- _Task objective_:
Working through the lines below, return each one that holds "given".

- _Data extracts_:
____________

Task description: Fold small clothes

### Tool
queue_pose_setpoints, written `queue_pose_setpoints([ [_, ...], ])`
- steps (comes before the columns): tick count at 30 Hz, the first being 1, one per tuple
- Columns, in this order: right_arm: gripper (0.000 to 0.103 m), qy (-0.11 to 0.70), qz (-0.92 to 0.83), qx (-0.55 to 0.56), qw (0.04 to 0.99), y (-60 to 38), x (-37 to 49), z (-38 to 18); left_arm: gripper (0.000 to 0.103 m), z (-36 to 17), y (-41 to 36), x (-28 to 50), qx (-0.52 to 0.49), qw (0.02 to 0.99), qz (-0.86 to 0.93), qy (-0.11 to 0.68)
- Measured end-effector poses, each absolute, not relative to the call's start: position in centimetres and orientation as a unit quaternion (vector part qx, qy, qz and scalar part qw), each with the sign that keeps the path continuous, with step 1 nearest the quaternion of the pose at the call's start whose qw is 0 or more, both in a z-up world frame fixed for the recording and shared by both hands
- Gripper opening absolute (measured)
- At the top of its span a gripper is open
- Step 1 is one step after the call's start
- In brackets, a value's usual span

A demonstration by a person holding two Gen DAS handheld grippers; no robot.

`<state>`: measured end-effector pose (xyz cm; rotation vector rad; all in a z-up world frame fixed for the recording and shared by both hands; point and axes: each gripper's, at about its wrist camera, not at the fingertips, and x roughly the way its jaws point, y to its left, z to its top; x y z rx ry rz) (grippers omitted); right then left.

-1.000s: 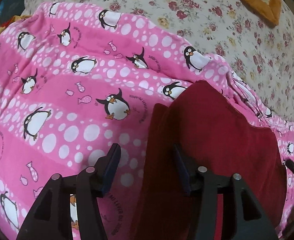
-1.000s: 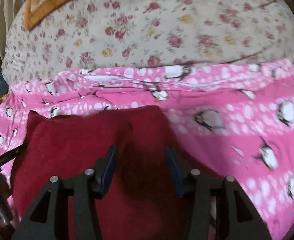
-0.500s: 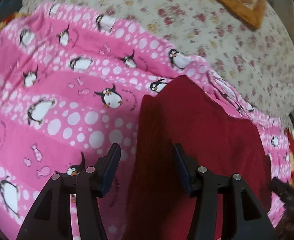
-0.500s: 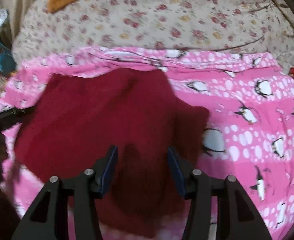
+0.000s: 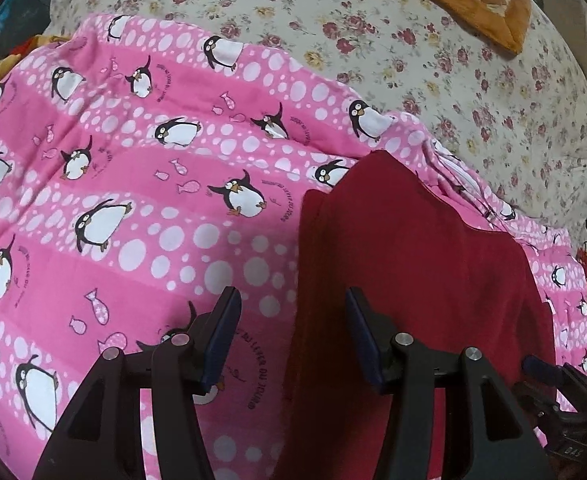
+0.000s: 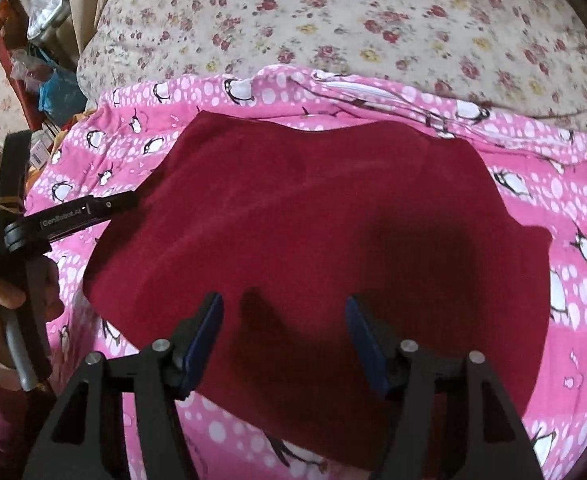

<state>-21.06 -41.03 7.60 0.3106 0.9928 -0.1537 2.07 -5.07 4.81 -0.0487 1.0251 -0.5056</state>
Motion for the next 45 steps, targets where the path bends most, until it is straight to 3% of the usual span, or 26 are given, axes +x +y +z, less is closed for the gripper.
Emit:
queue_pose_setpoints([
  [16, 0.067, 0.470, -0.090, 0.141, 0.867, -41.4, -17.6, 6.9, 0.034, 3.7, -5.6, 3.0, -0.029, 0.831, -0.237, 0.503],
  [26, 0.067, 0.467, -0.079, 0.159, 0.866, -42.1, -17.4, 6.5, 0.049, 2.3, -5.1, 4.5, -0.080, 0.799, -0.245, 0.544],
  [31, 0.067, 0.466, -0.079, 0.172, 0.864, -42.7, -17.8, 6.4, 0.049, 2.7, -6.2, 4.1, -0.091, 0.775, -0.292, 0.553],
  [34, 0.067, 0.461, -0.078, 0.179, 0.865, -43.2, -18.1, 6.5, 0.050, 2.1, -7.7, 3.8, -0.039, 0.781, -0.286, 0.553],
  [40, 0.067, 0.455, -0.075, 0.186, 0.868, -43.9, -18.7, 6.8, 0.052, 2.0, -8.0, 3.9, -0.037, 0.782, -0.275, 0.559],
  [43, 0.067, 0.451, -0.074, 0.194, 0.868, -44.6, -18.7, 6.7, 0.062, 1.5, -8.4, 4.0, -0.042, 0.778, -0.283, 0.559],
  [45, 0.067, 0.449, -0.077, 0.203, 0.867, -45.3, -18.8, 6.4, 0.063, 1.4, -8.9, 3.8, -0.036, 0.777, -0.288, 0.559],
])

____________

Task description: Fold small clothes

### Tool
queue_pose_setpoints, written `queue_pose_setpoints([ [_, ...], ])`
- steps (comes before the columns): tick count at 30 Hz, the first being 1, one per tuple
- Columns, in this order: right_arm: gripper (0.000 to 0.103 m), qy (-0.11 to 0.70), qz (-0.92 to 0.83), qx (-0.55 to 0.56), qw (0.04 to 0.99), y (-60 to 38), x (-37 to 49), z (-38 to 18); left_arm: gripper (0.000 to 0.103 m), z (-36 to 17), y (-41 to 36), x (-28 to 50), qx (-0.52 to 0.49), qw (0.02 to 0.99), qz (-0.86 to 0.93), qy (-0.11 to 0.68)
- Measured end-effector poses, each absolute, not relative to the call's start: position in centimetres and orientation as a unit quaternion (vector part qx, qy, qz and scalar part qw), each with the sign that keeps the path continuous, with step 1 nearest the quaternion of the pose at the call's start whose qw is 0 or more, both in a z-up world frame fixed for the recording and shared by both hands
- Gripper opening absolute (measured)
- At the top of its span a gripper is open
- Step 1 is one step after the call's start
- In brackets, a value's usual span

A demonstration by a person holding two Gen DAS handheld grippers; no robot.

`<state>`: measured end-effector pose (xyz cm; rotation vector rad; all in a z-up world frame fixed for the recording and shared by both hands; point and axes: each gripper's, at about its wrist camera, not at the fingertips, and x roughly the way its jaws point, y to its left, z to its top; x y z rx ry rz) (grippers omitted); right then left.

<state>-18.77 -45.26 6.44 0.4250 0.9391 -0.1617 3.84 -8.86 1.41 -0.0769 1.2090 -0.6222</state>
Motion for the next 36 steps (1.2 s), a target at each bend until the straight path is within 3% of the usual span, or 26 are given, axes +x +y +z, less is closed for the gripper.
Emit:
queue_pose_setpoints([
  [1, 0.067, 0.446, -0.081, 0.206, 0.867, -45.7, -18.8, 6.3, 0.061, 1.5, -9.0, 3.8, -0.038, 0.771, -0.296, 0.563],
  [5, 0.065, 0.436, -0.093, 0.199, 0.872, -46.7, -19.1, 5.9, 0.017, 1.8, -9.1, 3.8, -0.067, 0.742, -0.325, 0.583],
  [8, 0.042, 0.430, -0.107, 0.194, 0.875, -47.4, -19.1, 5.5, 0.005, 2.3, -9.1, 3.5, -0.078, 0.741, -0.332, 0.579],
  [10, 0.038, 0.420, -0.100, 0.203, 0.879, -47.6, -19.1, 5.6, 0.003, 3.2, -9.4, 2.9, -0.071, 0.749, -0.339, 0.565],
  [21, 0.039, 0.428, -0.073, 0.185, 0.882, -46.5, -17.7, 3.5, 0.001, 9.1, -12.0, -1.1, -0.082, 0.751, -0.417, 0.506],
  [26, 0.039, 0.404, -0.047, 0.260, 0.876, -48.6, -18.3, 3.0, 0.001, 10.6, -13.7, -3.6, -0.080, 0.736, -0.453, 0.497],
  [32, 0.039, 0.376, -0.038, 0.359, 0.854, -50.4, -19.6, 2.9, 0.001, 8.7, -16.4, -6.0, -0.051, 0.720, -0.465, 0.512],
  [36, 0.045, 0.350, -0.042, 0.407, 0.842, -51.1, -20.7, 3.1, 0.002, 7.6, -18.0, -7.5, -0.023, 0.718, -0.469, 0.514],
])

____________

- _Task answer_:
Motion for the next 45 steps, targets where the path bends most, until it is straight to 3% of the usual span, or 26 are given, axes +x +y +z, less is closed for the gripper.
Motion for the next 36 steps (1.2 s), a target at each bend until the straight path is within 3% of the usual span, or 26 are given, axes +x +y +z, less is closed for the gripper.

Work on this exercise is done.